What is needed
The span to repeat in the listing below runs from the line containing "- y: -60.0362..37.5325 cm" to the line containing "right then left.", inclusive. Repeat it exactly, and only it.

Provided material
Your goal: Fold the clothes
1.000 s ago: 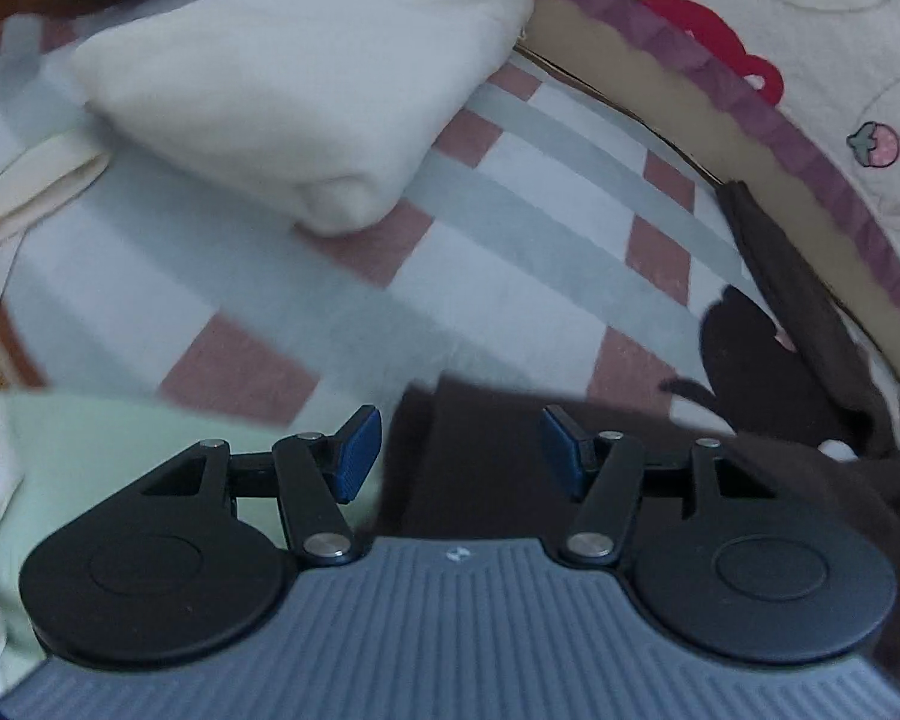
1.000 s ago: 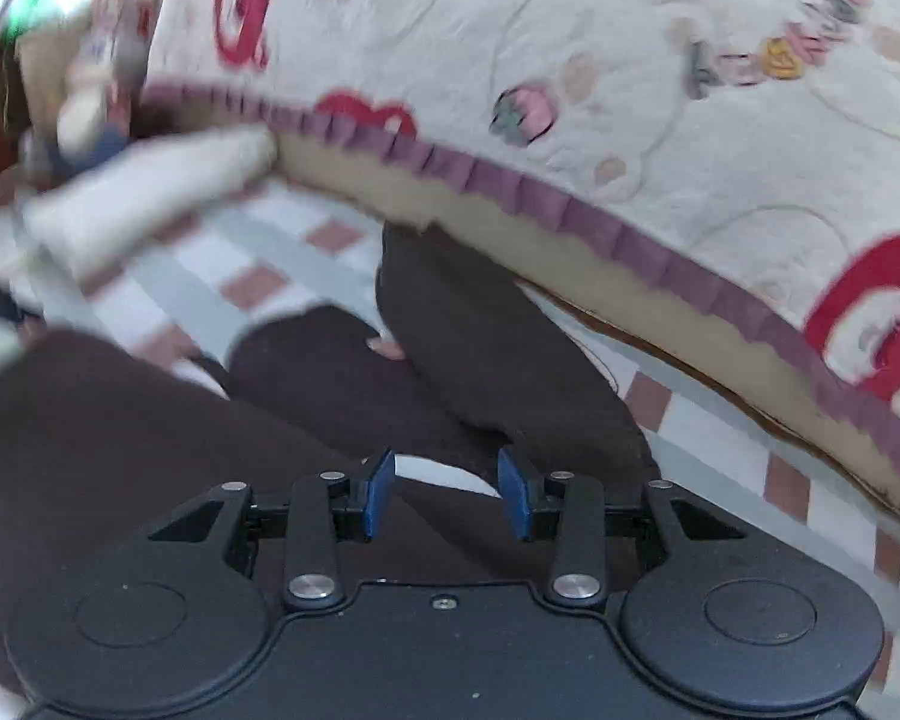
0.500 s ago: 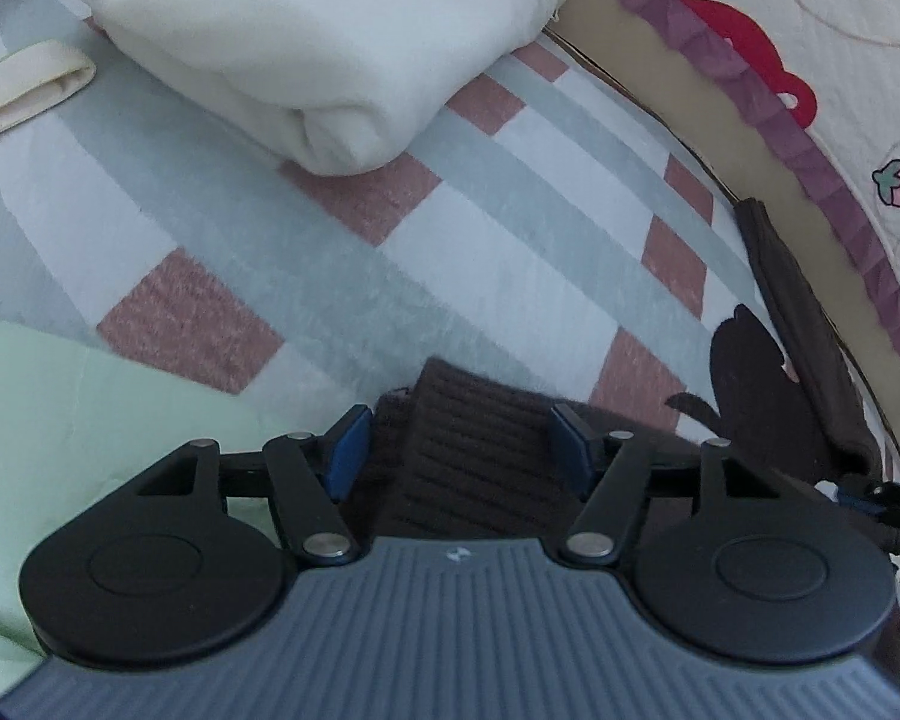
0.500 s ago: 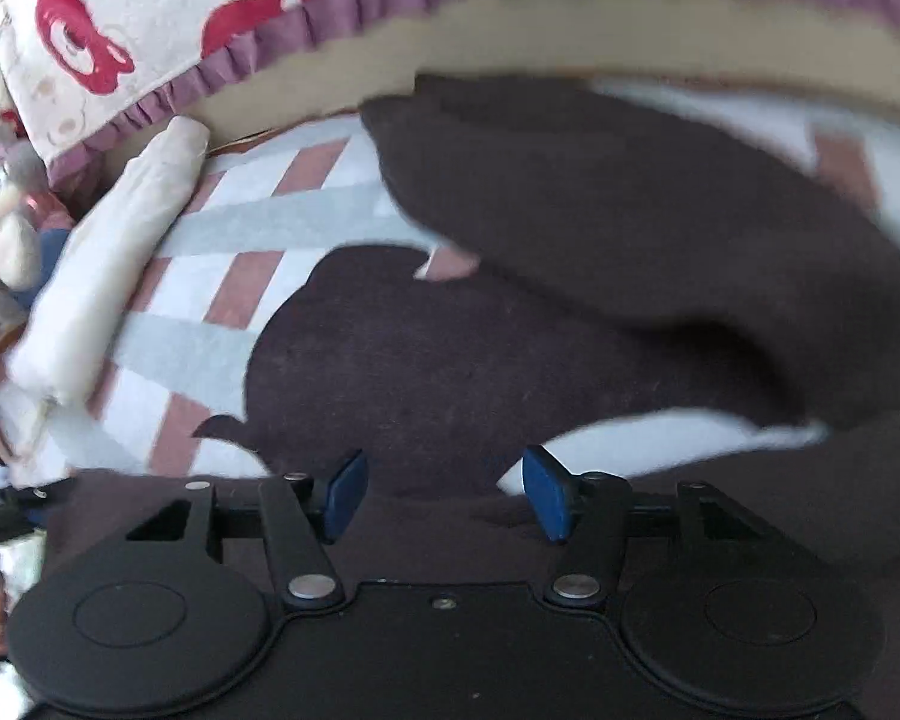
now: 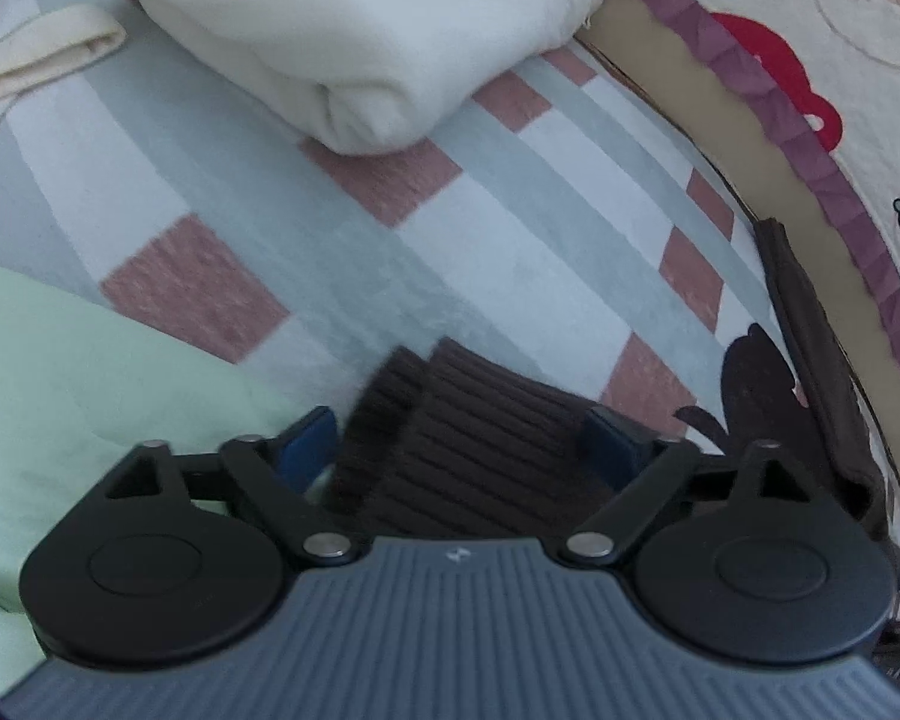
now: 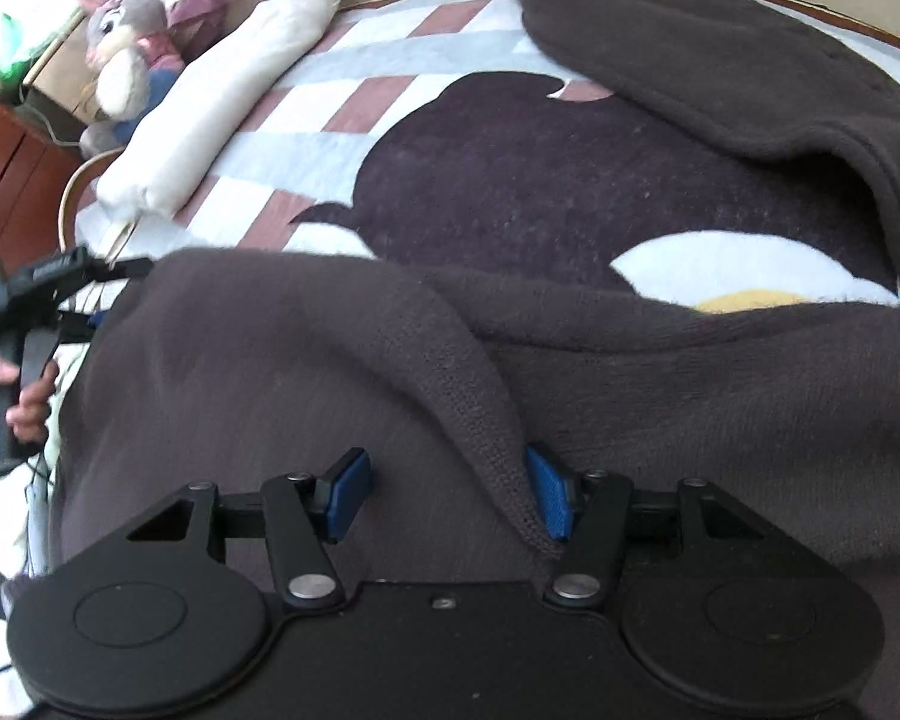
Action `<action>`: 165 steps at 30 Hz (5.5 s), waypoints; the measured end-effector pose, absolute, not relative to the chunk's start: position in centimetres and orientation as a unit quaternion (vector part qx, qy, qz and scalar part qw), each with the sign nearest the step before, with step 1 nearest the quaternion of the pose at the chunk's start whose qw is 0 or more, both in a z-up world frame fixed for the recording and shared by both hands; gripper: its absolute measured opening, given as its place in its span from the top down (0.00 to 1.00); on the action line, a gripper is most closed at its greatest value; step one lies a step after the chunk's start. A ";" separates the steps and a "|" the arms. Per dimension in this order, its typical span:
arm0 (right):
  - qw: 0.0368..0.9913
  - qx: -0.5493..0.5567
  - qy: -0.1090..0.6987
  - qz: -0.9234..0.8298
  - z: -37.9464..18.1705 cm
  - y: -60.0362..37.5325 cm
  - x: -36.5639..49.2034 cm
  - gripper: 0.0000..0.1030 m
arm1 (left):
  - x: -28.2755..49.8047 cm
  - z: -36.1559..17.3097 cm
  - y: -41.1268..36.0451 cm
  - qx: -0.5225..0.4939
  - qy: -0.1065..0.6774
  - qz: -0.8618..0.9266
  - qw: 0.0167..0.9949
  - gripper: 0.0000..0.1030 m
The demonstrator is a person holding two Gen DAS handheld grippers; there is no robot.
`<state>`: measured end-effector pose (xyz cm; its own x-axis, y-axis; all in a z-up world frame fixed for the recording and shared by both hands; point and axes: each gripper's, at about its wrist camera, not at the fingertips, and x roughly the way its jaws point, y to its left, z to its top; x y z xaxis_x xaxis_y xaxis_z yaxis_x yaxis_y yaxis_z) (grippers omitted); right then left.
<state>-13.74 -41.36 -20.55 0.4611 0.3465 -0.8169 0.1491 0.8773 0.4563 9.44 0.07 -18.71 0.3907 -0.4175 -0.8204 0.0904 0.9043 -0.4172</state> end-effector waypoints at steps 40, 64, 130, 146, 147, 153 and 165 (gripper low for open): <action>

Reply
  - y: -60.0362..37.5325 cm
  - x: -36.5639..49.2034 cm
  - gripper: 0.0000..0.1030 m
arm1 (left):
  - x: -28.2755..49.8047 cm
  - z: -36.1559..17.3097 cm
  - y: -41.1268..36.0451 cm
  - qx: -0.5225..0.4939
  - qy: -0.1065..0.6774
  - qz: -0.8618..0.9266
  - qw: 0.0167..0.9949
  - gripper: 0.0000..0.1030 m
The demonstrator is a person holding two Gen DAS handheld grippers; there is no robot.
`<state>`: measured end-effector pose (xyz cm; its own x-axis, y-axis; all in a z-up world frame fixed for the recording and shared by both hands; point and axes: each gripper's, at about its wrist camera, not at the fingertips, and x roughly the way its jaws point, y to its left, z to its top; x y z xaxis_x xaxis_y xaxis_z yaxis_x yaxis_y yaxis_z) (grippers omitted); right then left.

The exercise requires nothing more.